Task instructions —
Set down exactly the lines of the listing below, please, beginning with the first and ending with the line that holds "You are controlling".

Provided material —
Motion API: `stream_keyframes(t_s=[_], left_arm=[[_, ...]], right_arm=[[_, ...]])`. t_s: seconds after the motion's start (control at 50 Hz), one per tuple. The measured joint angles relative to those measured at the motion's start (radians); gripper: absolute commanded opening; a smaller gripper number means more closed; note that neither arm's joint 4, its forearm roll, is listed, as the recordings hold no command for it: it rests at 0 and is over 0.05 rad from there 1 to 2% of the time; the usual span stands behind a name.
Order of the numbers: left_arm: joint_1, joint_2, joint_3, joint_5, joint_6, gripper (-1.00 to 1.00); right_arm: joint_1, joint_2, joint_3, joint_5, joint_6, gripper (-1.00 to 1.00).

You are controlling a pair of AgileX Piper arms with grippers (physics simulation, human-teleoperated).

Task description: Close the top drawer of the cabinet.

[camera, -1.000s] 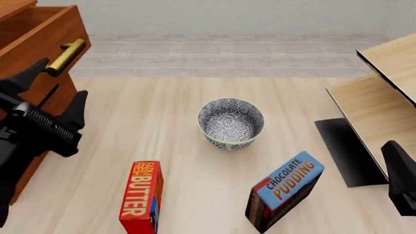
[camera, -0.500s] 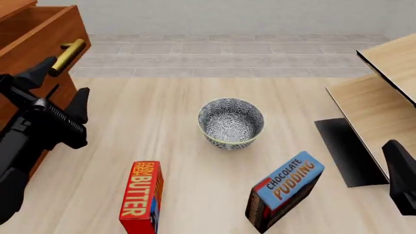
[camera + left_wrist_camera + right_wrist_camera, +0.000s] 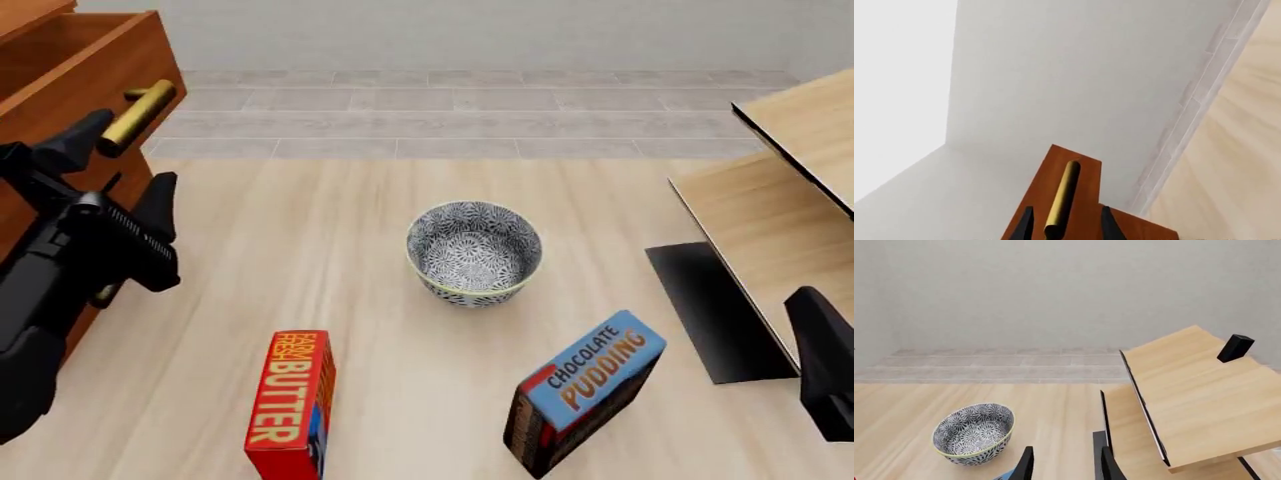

Response to this task —
Motion API: `stream_keyframes(t_s=[_], left_arm=[[_, ...]], right_arm=[[_, ...]])`. t_s: seconds after the motion's start (control at 50 Hz), one per tuple. The measured joint angles relative to those measured at the motion's start (radians); gripper: absolute commanded opening; a smaller gripper number means more closed; note that neither arm's joint 4, its forearm roll, is listed, as the recordings hold no command for it: it rests at 0 and is over 0.05 rad from there 1 to 2% of the time; the usual span stands behind a name.
Order of the numbers: left_arm: joint_1, joint_2, joint_3, joint_5, joint_6, gripper (-1.00 to 1.00); right_arm: joint_1, joint_2, joint_3, joint_5, joint_6, gripper (-1.00 to 1.00).

You are controlling a pair of AgileX Piper arms with grippers (physics simulation, human-teleoperated).

There is nothing further in this answer.